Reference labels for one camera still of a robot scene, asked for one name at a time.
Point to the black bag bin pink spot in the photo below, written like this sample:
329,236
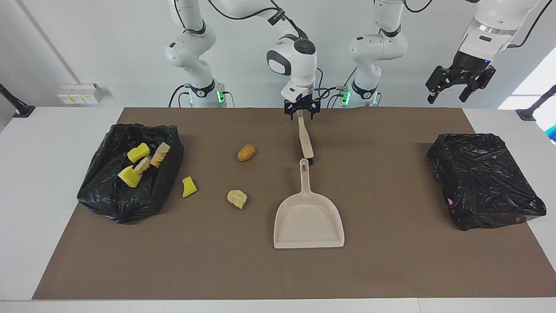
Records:
482,182

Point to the pale food lump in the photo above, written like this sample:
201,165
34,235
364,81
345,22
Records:
236,199

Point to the brown table mat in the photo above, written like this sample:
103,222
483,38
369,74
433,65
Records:
278,274

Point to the beige hand brush black bristles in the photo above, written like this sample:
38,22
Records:
305,139

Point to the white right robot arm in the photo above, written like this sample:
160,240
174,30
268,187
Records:
299,65

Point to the brown peanut-shaped bread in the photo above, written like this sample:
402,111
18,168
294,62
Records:
246,153

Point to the white wall socket box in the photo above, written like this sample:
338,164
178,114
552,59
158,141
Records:
80,93

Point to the black stand foot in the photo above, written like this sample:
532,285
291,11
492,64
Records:
19,108
532,111

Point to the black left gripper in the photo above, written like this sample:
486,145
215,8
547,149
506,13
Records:
469,67

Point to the beige plastic dustpan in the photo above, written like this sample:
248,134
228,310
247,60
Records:
308,221

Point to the small curved yellow sponge piece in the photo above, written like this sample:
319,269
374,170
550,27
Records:
189,188

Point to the blue object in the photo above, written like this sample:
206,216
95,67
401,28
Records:
552,132

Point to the open black bag-lined bin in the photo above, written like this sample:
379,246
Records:
126,202

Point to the striped toy croissant half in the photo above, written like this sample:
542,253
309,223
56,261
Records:
160,154
143,164

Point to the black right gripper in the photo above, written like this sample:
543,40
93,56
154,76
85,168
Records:
302,105

Problem details. Print the listing again exactly as it appears, except for the pictures, which stay out.

Written response.
Reference labels for one camera still of a robot scene, asked for one name at a time.
Point to the black bag bin pink spot in the photo below, written like this sample:
329,236
Records:
482,182

Point to the pale food lump in the photo above, written like this sample:
201,165
34,235
364,81
345,22
Records:
236,199

Point to the brown table mat in the photo above, written like this sample:
103,222
483,38
369,74
433,65
Records:
278,274

Point to the beige hand brush black bristles in the photo above, written like this sample:
38,22
Records:
305,139

Point to the white right robot arm in the photo above, written like this sample:
160,240
174,30
268,187
Records:
299,65

Point to the brown peanut-shaped bread in the photo above, written like this sample:
402,111
18,168
294,62
Records:
246,153

Point to the white wall socket box in the photo above, written like this sample:
338,164
178,114
552,59
158,141
Records:
80,93

Point to the black stand foot in the photo above, written like this sample:
532,285
291,11
492,64
Records:
19,108
532,111

Point to the black left gripper in the photo above, written like this sample:
486,145
215,8
547,149
506,13
Records:
469,67

Point to the beige plastic dustpan in the photo above, written like this sample:
248,134
228,310
247,60
Records:
308,221

Point to the small curved yellow sponge piece in the photo above, written like this sample:
319,269
374,170
550,27
Records:
189,188

Point to the blue object in the photo above, written like this sample:
206,216
95,67
401,28
Records:
552,132

Point to the open black bag-lined bin in the photo above, written like this sample:
379,246
Records:
126,202

Point to the striped toy croissant half in the photo above, written like this sample:
542,253
309,223
56,261
Records:
160,154
143,164

Point to the black right gripper in the photo above, written like this sample:
543,40
93,56
154,76
85,168
Records:
302,105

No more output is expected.